Input material START

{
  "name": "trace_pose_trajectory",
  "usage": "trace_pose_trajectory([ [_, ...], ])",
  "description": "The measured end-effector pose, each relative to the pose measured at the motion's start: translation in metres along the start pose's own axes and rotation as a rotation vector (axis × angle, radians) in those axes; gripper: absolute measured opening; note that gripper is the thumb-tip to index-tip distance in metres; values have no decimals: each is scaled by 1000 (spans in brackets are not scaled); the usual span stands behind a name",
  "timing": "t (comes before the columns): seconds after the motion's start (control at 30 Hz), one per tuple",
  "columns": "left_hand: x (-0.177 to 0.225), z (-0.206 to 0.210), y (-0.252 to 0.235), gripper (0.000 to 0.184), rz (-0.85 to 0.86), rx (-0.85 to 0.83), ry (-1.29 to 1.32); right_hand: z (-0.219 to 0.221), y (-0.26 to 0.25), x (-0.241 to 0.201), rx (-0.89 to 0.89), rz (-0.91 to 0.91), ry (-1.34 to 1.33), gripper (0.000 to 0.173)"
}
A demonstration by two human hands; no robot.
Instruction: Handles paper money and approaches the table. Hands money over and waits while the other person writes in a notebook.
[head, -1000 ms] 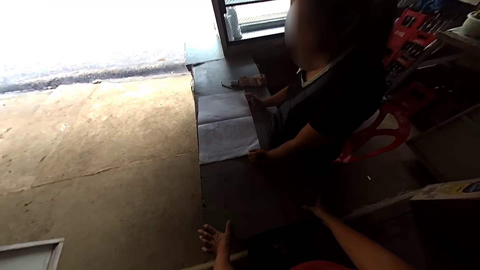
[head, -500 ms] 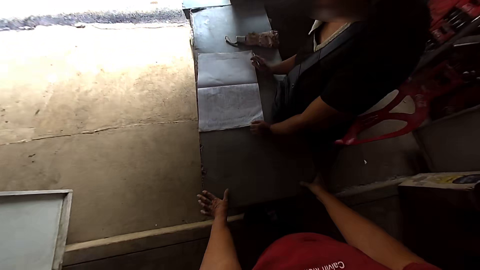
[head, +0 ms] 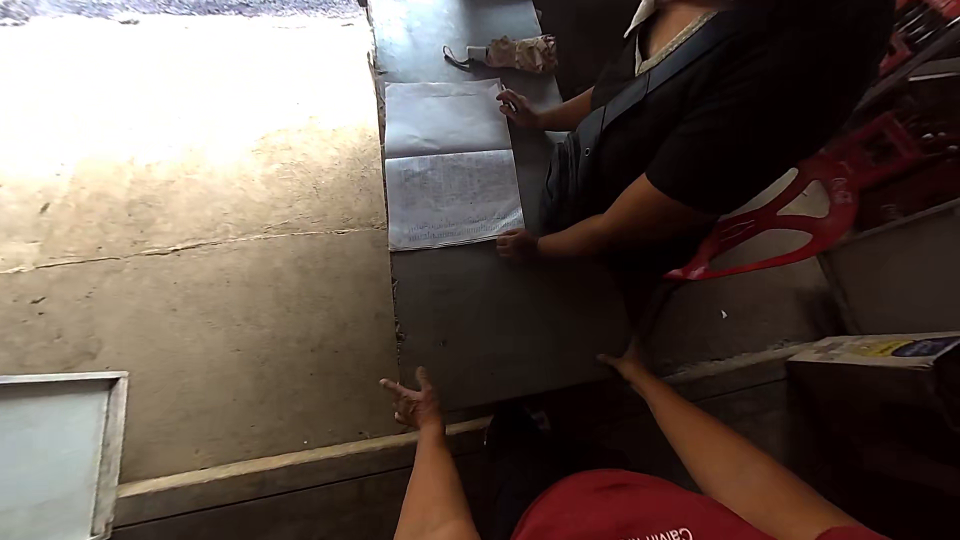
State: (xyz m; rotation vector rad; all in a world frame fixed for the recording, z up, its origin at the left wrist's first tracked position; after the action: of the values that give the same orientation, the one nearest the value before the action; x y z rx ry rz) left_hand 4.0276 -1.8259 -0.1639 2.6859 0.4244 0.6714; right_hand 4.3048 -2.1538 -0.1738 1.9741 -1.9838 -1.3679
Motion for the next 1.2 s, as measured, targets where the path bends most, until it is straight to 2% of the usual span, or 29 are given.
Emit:
trace_pose_trajectory([
  [0.1,10,-8,-18,61,-213,1,127,3,-1,4,14,-9,-29,128],
  [0.23,15,5,-29,58,-309,148,-36,5,-4,6,40,-61,-44,130],
  [0.33,23,6,-29,56,-329,162,-66,7,-8,10,44,-63,-82,131],
  [0.4,22,4,-29,55,-344,154,-79,7,-8,13,57,-56,-149,119],
  [0.5,24,3,-31,55,-357,156,-77,2,-8,-1,118,0,-221,84],
  [0.6,23,5,-34,57,-363,137,-89,3,-18,-16,230,56,-40,71],
  [0.8,24,9,-38,58,-382,167,-123,11,-26,-43,356,241,49,69],
  [0.9,23,10,-39,57,-384,177,-139,14,-30,-40,369,293,76,70],
  [1.2,26,12,-37,58,-414,194,-121,13,-37,-37,340,339,121,74],
])
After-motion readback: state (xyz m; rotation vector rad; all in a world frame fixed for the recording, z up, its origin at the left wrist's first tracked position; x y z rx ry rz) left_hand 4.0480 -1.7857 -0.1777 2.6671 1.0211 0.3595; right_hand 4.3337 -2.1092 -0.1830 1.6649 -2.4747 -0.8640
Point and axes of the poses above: each hand's wrist, its own y-axis away from the middle knuckle, its own z-axis out of the palm, x = y × z, the point moved 2 cm from there along -y, towards the middle knuckle, and after that the axes turned 12 degrees about -z, right-handed, at the moved point
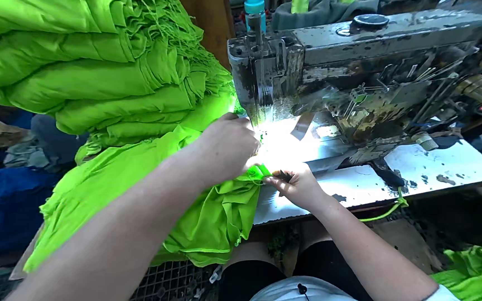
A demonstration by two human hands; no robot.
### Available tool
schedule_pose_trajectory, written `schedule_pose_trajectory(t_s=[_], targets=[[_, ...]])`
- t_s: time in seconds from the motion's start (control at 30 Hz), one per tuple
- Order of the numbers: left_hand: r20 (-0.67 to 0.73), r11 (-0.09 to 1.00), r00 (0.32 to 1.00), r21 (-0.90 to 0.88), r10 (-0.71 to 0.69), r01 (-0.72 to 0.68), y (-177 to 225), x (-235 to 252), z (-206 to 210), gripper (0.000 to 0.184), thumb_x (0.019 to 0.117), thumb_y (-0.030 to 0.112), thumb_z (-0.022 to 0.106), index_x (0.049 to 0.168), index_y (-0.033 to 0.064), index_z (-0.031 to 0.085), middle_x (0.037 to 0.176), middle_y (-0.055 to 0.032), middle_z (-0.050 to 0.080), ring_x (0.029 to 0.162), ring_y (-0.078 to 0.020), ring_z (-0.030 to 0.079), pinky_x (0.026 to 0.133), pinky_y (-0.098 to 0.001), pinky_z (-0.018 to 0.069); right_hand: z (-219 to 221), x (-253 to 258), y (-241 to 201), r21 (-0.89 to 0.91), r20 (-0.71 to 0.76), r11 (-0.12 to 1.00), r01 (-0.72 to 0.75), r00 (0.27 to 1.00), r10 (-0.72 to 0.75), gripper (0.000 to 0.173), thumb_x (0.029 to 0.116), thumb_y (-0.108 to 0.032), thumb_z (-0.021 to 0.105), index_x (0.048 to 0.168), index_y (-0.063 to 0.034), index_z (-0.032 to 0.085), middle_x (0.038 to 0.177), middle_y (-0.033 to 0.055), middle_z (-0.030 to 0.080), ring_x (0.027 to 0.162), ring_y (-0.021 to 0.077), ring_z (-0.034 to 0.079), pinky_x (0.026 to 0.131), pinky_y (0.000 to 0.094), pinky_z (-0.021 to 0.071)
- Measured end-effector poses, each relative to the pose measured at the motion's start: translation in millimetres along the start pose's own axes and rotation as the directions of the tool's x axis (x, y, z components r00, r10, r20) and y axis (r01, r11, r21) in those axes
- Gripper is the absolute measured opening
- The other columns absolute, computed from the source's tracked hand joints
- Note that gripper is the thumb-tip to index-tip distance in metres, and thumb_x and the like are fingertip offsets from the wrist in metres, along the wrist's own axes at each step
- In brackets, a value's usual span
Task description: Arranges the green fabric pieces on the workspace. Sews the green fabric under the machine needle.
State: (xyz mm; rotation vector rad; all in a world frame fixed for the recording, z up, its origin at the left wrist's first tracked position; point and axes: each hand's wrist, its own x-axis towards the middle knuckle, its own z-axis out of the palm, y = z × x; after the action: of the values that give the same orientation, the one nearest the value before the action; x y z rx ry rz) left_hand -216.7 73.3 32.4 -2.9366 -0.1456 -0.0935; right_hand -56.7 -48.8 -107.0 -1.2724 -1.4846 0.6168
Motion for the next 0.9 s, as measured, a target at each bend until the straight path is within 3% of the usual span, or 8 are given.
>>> schedule_pose_trajectory(t_s=[0.1,0.2,0.3,0.4,0.63,0.7,0.83,0.9], targets=[[-0.155,0.995,0.986,-0.084,-0.060,0.048,20,-11,37,0.026,0.0812,0.038,0.081,0.080,0.0135,0.073,0.087,-0.0056,0.070,0.099,-0.0283,0.067,0.097,-0.0566,0.0482,1,-10,3,-0.076,-0.049,0.989,0.125,0.990,-0.129,0.017,0.0962,-0.015,0.067,0.091,-0.0027,0.077,0.082,0.0031,0.073,0.068,0.0010,0.066,0.064,0.0174,0.0566],[-0.233,0.991,0.963,-0.051,-0.136,0.128,41,-26,77,0.010,0.0917,0.010,0.066,0.098,0.0090,0.074,0.119,-0.0127,0.070,0.126,-0.0341,0.061,0.113,-0.0630,0.0387,2,-31,3,-0.197,-0.064,0.952,0.235,0.966,-0.252,0.018,0.0989,-0.015,0.064,0.095,-0.0036,0.077,0.089,0.0066,0.073,0.078,0.0057,0.068,0.072,0.0183,0.0570],[-0.335,0.986,0.929,0.006,-0.154,0.166,49,-34,86,0.017,0.0944,0.006,0.057,0.093,0.0093,0.074,0.112,-0.0107,0.073,0.119,-0.0315,0.065,0.110,-0.0599,0.0414,4,-41,2,-0.205,-0.104,0.946,0.252,0.955,-0.277,0.017,0.0991,-0.011,0.062,0.096,-0.0028,0.076,0.094,0.0073,0.075,0.083,0.0045,0.070,0.076,0.0160,0.0578],[-0.307,0.982,0.934,0.001,-0.181,0.190,46,-28,80,0.013,0.0922,0.006,0.062,0.088,0.0102,0.073,0.106,-0.0088,0.074,0.112,-0.0289,0.067,0.107,-0.0571,0.0432,6,-36,1,-0.172,-0.134,0.956,0.238,0.956,-0.262,0.017,0.0988,-0.010,0.062,0.096,-0.0016,0.076,0.092,0.0068,0.074,0.079,0.0031,0.070,0.073,0.0157,0.0581],[-0.305,0.963,0.916,-0.013,-0.259,0.268,13,-1,81,0.012,0.0888,0.004,0.065,0.094,0.0040,0.075,0.108,-0.0144,0.073,0.108,-0.0334,0.067,0.099,-0.0592,0.0426,19,0,6,-0.112,-0.278,0.987,0.116,0.950,-0.143,0.017,0.0973,-0.010,0.063,0.097,-0.0012,0.077,0.078,0.0029,0.074,0.066,0.0022,0.069,0.063,0.0185,0.0585],[-0.241,0.947,0.917,-0.044,-0.319,0.318,10,2,78,0.013,0.0850,0.001,0.070,0.096,0.0054,0.076,0.110,-0.0136,0.072,0.113,-0.0333,0.065,0.105,-0.0588,0.0396,23,4,6,-0.115,-0.283,0.990,0.086,0.952,-0.115,0.017,0.0978,-0.011,0.063,0.098,-0.0013,0.077,0.077,0.0026,0.074,0.065,0.0019,0.068,0.062,0.0181,0.0583],[-0.083,0.883,0.880,-0.057,-0.468,0.465,29,6,70,0.023,0.0864,0.004,0.073,0.109,0.0055,0.075,0.126,-0.0158,0.068,0.128,-0.0349,0.059,0.114,-0.0627,0.0319,0,-20,2,-0.031,-0.230,0.982,0.184,0.955,-0.186,0.022,0.1012,-0.008,0.057,0.109,-0.0001,0.075,0.089,0.0041,0.074,0.069,0.0039,0.069,0.059,0.0201,0.0587],[-0.130,0.869,0.860,-0.124,-0.493,0.479,44,3,75,0.025,0.0911,0.008,0.067,0.114,0.0025,0.074,0.132,-0.0188,0.066,0.134,-0.0366,0.056,0.117,-0.0648,0.0313,-45,-42,-2,0.010,-0.357,0.955,0.297,0.893,-0.275,0.021,0.1035,-0.011,0.055,0.110,-0.0119,0.075,0.111,0.0018,0.074,0.077,0.0054,0.070,0.062,0.0207,0.0599]])
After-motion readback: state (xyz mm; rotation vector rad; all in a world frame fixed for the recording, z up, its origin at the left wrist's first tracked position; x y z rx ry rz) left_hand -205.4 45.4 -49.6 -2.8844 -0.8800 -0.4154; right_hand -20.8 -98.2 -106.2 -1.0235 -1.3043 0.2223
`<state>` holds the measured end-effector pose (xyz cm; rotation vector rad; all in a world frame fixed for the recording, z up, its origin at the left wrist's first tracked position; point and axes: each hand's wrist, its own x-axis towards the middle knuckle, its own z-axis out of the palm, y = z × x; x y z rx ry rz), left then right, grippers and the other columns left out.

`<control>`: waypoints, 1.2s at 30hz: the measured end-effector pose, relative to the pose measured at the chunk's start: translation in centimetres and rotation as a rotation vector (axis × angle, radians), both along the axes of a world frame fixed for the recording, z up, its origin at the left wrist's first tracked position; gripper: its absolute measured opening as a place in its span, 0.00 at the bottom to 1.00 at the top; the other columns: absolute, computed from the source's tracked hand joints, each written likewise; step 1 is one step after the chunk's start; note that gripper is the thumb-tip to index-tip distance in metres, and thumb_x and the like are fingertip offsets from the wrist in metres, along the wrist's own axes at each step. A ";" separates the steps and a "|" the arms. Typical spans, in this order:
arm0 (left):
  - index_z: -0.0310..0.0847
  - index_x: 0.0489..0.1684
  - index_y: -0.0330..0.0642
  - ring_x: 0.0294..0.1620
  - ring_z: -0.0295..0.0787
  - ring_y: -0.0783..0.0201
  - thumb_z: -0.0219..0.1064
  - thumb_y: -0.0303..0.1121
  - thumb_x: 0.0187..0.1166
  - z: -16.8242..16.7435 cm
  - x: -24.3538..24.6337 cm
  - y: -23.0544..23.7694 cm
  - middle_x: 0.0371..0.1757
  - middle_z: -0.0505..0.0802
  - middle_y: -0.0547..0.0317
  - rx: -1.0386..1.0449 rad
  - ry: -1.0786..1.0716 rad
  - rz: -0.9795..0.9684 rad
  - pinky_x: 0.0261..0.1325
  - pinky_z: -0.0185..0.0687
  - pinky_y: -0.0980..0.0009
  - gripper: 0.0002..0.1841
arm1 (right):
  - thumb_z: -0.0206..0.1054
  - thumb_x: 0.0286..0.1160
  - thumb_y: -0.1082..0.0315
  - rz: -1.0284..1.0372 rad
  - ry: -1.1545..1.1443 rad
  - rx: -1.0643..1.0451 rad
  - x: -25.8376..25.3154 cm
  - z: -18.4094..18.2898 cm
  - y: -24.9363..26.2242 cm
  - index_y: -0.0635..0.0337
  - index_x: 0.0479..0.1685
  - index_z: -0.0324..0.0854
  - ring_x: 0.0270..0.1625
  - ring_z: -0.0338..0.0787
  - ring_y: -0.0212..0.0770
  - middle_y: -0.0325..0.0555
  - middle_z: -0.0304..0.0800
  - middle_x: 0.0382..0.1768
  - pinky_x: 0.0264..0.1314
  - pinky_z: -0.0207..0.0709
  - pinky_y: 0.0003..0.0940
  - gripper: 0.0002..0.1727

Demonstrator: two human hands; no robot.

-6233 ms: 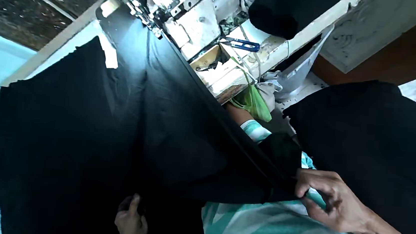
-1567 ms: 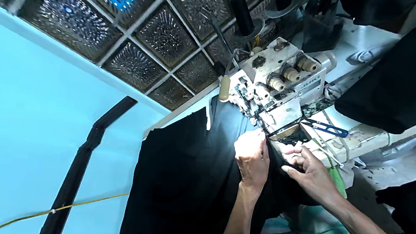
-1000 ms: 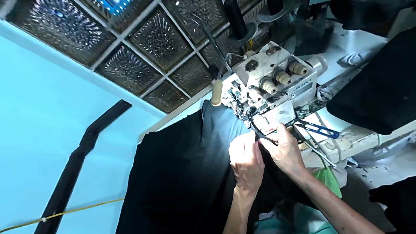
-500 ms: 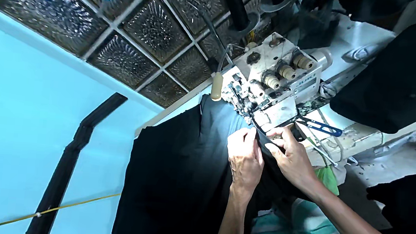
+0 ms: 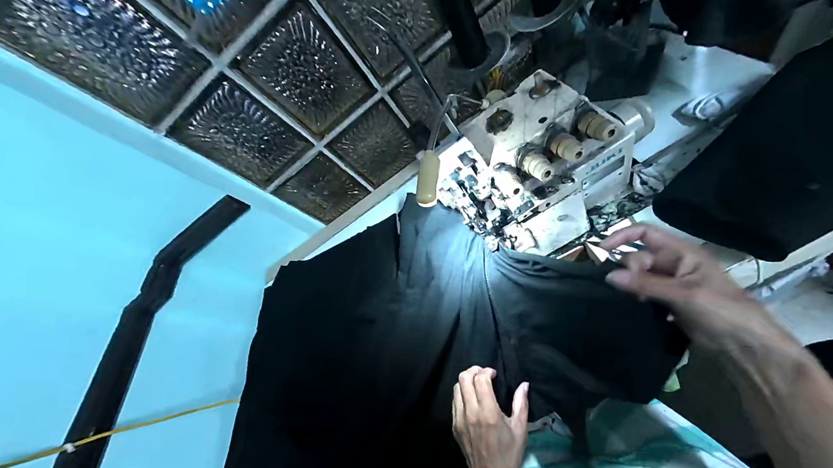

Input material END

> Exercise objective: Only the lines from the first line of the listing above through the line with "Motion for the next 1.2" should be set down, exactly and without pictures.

> Answer box:
{
  "name": "trace_pose_trajectory",
  "usage": "trace_pose_trajectory([ [_, ...], ])",
  "description": "The measured end-effector pose, each relative to the pose measured at the motion's start: translation in metres along the start pose's own axes and rotation as a rotation vector (axis × angle, radians) in those axes; gripper: absolute measured opening; note that gripper is the thumb-tip to index-tip distance in metres; values have no decimals: each is scaled by 1000 (spans in brackets are not scaled); the usual span stands behind a name",
  "timing": "t (comes before the columns): seconds after the motion's start (control at 30 Hz), one per tuple",
  "columns": "left_hand: x (-0.177 to 0.225), z (-0.206 to 0.210), y (-0.252 to 0.235), gripper (0.000 to 0.184), rz (-0.85 to 0.86), rx (-0.85 to 0.83), ry (-1.29 to 1.32); right_hand: z (-0.219 to 0.221), y (-0.26 to 0.25), x (-0.241 to 0.201), rx (-0.89 to 0.89), rz (-0.91 to 0.91), ry (-1.34 to 1.33), gripper (0.000 to 0.173)"
}
A demonstration by two human hands; no robot.
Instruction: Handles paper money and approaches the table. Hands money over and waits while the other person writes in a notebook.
[head, -1000 ms] 
[head, -500 ms] 
[head, +0 ms] 
State: (xyz m; rotation vector rad; all in a world frame fixed for the recording, z up, its origin at the left wrist's first tracked position; after the action: of the values that give the same orientation, the one nearest the value before the action; x y z rx ry rz) left_hand 4.0276 -1.8259 -0.1639 2.6859 0.4244 0.6714; right_hand 4.3048 -2.1538 -0.1738 1.9741 -1.9838 -1.3679
Motion for the next 1.2 s, as measured, targets where the path bends most, until it is straight to 2% of the usual span, or 29 are given.

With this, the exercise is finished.